(Data extracted from a collection)
== Segment start ==
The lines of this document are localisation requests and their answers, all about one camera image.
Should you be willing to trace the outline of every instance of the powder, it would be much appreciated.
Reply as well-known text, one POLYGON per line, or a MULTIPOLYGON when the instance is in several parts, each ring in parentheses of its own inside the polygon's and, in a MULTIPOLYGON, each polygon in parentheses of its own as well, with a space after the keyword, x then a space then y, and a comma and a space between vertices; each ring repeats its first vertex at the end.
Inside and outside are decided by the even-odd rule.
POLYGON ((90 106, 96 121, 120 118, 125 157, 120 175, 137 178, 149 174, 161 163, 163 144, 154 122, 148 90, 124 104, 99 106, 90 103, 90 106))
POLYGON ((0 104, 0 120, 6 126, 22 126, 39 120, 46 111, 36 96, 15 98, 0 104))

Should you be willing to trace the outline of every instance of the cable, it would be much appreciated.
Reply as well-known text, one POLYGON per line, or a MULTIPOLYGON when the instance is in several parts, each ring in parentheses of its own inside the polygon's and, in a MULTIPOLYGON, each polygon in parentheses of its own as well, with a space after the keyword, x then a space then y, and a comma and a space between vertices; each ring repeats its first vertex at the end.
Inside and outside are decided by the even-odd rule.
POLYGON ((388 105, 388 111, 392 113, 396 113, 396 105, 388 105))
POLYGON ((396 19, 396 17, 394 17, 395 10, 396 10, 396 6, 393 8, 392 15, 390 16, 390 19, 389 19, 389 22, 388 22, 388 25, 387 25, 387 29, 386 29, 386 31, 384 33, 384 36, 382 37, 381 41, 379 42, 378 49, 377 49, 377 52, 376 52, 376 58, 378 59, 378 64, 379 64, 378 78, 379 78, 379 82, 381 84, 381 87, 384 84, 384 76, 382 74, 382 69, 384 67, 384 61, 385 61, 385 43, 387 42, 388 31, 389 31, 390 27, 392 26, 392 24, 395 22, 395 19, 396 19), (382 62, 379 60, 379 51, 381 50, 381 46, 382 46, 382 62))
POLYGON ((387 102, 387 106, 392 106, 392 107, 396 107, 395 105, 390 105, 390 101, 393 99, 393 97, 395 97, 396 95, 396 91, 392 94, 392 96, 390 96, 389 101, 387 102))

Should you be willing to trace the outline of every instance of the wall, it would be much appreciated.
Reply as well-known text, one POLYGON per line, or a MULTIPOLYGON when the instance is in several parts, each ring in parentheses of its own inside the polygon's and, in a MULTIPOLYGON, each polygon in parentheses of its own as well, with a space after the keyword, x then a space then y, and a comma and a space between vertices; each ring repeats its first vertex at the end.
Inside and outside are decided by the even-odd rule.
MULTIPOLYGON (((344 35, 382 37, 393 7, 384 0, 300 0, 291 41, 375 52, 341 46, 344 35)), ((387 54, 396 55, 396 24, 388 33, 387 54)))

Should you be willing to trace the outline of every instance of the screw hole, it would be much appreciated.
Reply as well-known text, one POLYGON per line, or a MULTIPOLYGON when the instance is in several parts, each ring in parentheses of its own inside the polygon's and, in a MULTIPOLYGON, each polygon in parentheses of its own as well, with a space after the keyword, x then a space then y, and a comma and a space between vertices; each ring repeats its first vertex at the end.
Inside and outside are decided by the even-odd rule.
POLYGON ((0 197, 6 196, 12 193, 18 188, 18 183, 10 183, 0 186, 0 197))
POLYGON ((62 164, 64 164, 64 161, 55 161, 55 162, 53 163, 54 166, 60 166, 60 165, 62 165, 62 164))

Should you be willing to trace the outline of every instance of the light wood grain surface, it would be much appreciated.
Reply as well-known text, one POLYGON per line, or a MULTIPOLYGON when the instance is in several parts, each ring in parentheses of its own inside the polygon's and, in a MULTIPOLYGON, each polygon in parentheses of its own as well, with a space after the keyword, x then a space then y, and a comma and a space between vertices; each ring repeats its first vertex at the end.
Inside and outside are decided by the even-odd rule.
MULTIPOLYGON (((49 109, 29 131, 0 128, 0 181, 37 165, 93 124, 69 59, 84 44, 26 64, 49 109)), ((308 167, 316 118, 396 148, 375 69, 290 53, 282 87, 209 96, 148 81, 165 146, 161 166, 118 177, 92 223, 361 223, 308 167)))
== Segment end ==
What to produce
Your task is to copy every entry above, exactly as written.

Written solution
The lines of this document are localisation requests and their answers, all about one camera image.
Should you be willing to trace the outline of every instance of the powder, it would be much appreciated.
Reply as well-known text, one POLYGON per line, or a MULTIPOLYGON when the instance is in several parts, each ring in parentheses of its own inside the polygon's and, in a MULTIPOLYGON, each polygon in parentheses of its own as well, with a space after the keyword, x then a space then y, and a comma and a space between vertices; each ring repeats its first vertex at the end.
Inside and outside are decided by the even-odd rule.
POLYGON ((90 106, 96 121, 120 118, 125 157, 120 175, 137 178, 149 174, 161 163, 163 144, 154 122, 148 90, 124 104, 99 106, 90 103, 90 106))
POLYGON ((0 104, 0 120, 6 126, 22 126, 39 120, 46 111, 36 96, 15 98, 0 104))

Should you be willing to trace the outline of every instance of the cable, it would be much appreciated.
Reply as well-known text, one POLYGON per line, or a MULTIPOLYGON when the instance is in several parts, each ring in parentheses of its own inside the polygon's and, in a MULTIPOLYGON, each polygon in parentheses of its own as well, with a space after the keyword, x then a space then y, and a comma and a space between vertices; each ring repeats its first vertex at the end.
Inside and outside are decided by the even-odd rule.
POLYGON ((388 105, 388 111, 392 113, 396 113, 396 105, 388 105))
POLYGON ((396 19, 396 17, 394 17, 395 10, 396 10, 396 6, 393 8, 392 15, 390 16, 390 19, 389 19, 389 22, 388 22, 388 25, 387 25, 387 29, 386 29, 386 31, 384 33, 384 36, 382 37, 381 41, 379 42, 378 49, 377 49, 377 52, 376 52, 376 58, 378 59, 378 64, 379 64, 378 78, 379 78, 379 82, 381 84, 381 87, 384 84, 384 76, 382 74, 382 69, 384 67, 384 61, 385 61, 385 43, 387 42, 388 31, 389 31, 390 27, 392 26, 392 24, 395 22, 395 19, 396 19), (382 62, 379 60, 379 51, 381 50, 381 46, 382 46, 382 62))
POLYGON ((387 102, 387 106, 392 106, 392 107, 396 107, 395 105, 390 105, 390 101, 393 99, 393 97, 395 97, 396 95, 396 91, 392 94, 392 96, 390 96, 389 101, 387 102))

Should you be willing to trace the outline of every instance of the wall, it would be much appreciated.
Reply as well-known text, one POLYGON per line, or a MULTIPOLYGON when the instance is in several parts, each ring in parentheses of its own inside the polygon's and, in a MULTIPOLYGON, each polygon in parentheses of its own as well, with a space after the keyword, x then a space then y, and a comma and a space between vertices; each ring repeats its first vertex at the end.
Inside and outside are decided by the even-odd rule.
MULTIPOLYGON (((344 35, 382 37, 393 7, 384 0, 300 0, 291 41, 375 52, 341 46, 344 35)), ((387 54, 396 55, 396 24, 388 33, 387 54)))

Should you be willing to trace the outline of every instance of the screw hole, it would be much appreciated.
Reply as well-known text, one POLYGON per line, or a MULTIPOLYGON when the instance is in several parts, each ring in parentheses of its own inside the polygon's and, in a MULTIPOLYGON, each polygon in parentheses of its own as well, with a space after the keyword, x then a space then y, and a comma and a space between vertices; each ring repeats its first vertex at the end.
Inside and outside are decided by the even-odd rule.
POLYGON ((0 197, 6 196, 12 193, 18 188, 18 183, 10 183, 0 186, 0 197))
POLYGON ((62 164, 64 164, 64 161, 55 161, 55 162, 53 163, 54 166, 60 166, 60 165, 62 165, 62 164))

Should you be willing to trace the outline of every instance of the light wood grain surface, it would be much appreciated.
Reply as well-known text, one POLYGON per line, or a MULTIPOLYGON when the instance is in several parts, each ring in parentheses of its own inside the polygon's and, in a MULTIPOLYGON, each polygon in parentheses of its own as well, with a space after the keyword, x then a space then y, and a comma and a space between vertices; each ring repeats its first vertex at the end.
Inside and outside are decided by the even-odd rule.
MULTIPOLYGON (((49 109, 29 131, 0 128, 0 181, 37 165, 93 124, 69 59, 84 44, 26 64, 49 109)), ((308 167, 316 118, 396 148, 375 69, 290 53, 282 87, 209 96, 148 81, 165 146, 161 166, 118 177, 92 223, 361 223, 308 167)))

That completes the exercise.